▸ Assignment
In the material below, find the line that contains "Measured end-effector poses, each" and the line that contains "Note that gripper", then write out exactly those two lines and everything between them.

▸ Collected data
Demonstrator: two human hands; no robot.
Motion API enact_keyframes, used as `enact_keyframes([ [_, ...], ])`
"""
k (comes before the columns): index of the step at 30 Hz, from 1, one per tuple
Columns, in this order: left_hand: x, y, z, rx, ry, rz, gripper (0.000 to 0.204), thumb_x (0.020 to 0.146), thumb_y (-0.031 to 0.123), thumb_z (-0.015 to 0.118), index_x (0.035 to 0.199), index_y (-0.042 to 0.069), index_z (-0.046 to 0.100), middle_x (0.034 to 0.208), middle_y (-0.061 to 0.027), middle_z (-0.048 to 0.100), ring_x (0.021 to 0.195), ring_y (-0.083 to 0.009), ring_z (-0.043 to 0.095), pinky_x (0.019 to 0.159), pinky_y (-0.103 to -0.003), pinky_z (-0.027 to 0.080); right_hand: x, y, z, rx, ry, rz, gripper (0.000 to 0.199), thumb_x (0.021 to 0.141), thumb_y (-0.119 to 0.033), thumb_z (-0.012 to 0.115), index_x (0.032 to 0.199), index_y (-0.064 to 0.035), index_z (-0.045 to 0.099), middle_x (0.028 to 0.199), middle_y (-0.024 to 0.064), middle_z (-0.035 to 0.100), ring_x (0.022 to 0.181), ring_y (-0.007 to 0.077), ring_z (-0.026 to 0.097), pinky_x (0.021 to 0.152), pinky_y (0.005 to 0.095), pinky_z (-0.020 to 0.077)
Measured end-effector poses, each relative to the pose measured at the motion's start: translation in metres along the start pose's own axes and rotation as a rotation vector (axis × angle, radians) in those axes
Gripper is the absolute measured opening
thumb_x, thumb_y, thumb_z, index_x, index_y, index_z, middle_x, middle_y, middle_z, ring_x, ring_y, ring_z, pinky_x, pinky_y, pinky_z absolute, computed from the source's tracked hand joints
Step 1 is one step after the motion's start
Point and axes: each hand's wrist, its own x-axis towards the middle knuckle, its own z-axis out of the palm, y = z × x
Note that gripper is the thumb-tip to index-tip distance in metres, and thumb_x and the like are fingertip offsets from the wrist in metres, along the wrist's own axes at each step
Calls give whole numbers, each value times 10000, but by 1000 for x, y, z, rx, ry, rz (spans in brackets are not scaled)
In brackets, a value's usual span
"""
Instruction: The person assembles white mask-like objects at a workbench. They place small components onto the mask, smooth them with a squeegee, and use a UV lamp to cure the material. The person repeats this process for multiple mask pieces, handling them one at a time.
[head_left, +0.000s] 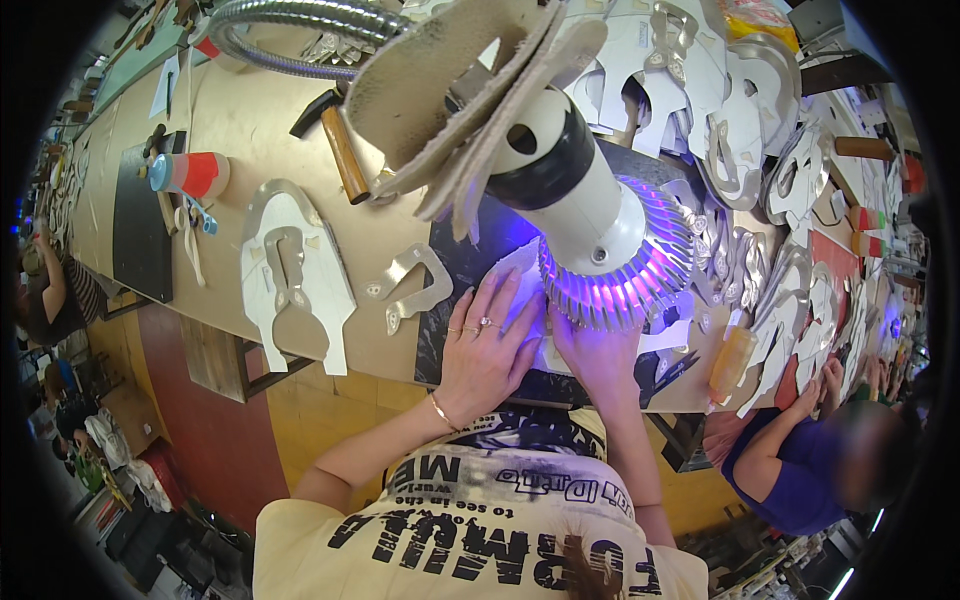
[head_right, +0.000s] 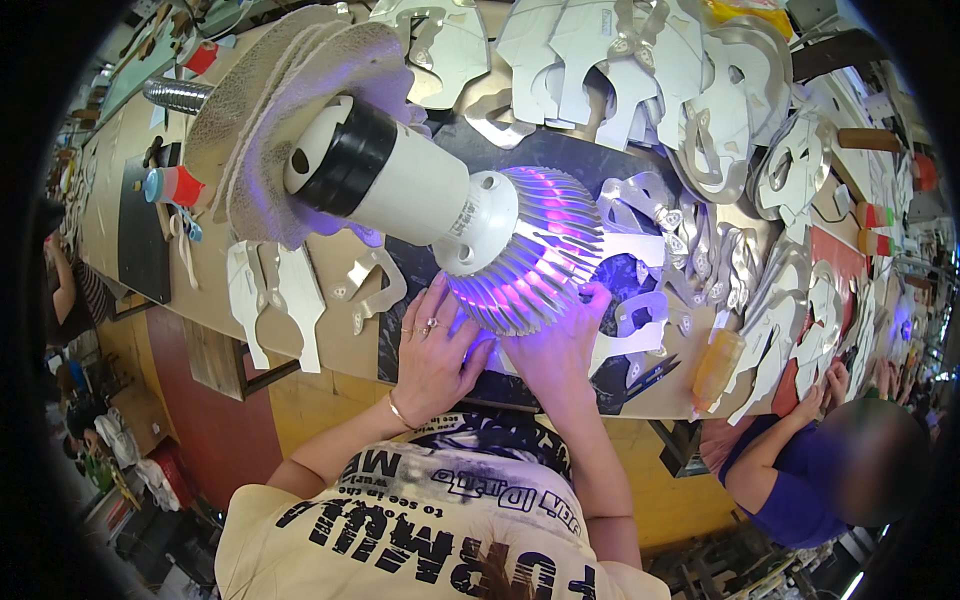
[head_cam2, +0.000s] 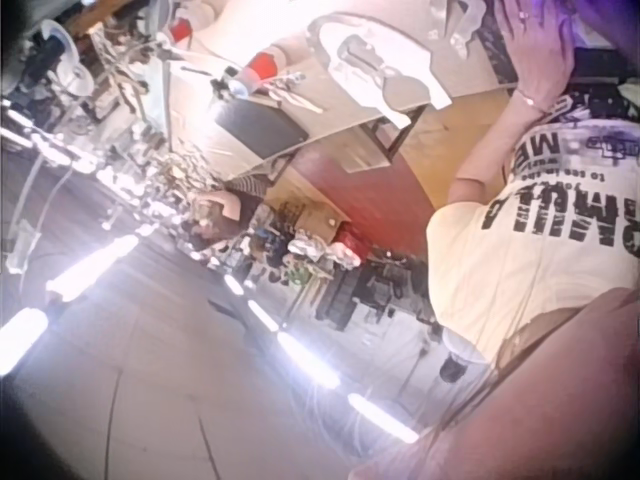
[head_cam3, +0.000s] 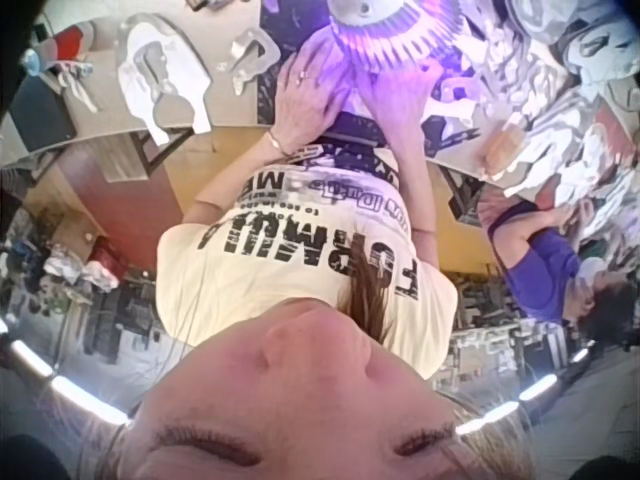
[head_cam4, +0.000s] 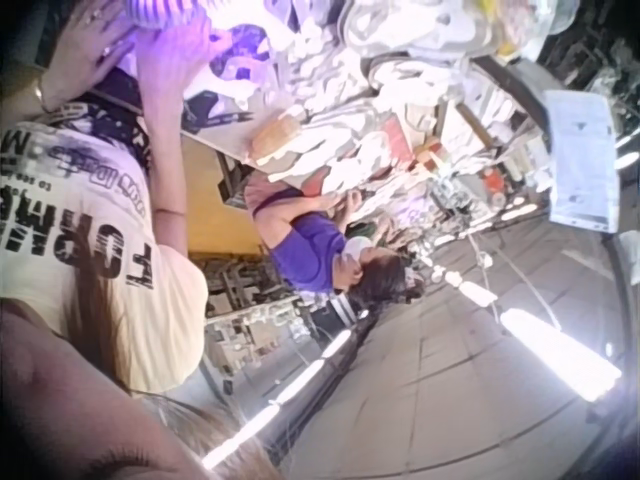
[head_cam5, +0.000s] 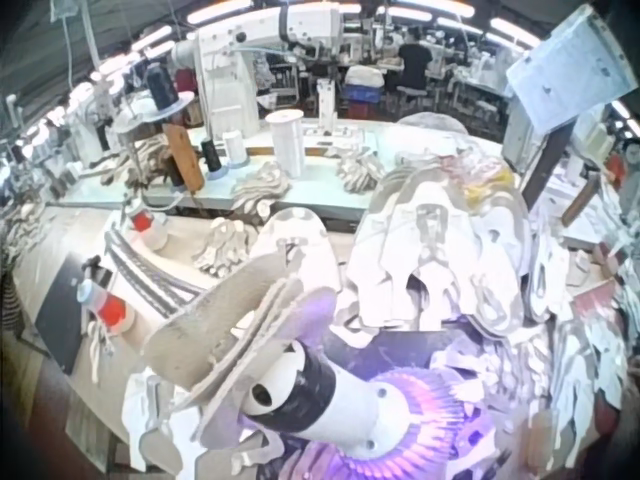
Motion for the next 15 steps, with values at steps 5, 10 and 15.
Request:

▸ Exercise solution
Measured end-effector poses, each relative to the pose measured at the motion's start: translation in metres along the start pose's own axes and rotation as a rotation vector (axis × angle, radians) in those axes
Gripper is the absolute measured opening
thumb_x, thumb_y, thumb_z, index_x, index_y, index_z, middle_x, middle_y, middle_z, ring_x, ring_y, ring_z, pinky_x, pinky_y, pinky_z absolute, computed from the source's tracked hand joints
Step 1 is one step after the motion's start
Point and axes: each hand's wrist, its own x-axis towards the middle knuckle, its own z-axis out of the palm, y = z × x
Note that gripper is the thumb-tip to index-tip distance in metres, and thumb_x and the like are fingertip offsets from the wrist in metres, along the wrist's own axes at each step

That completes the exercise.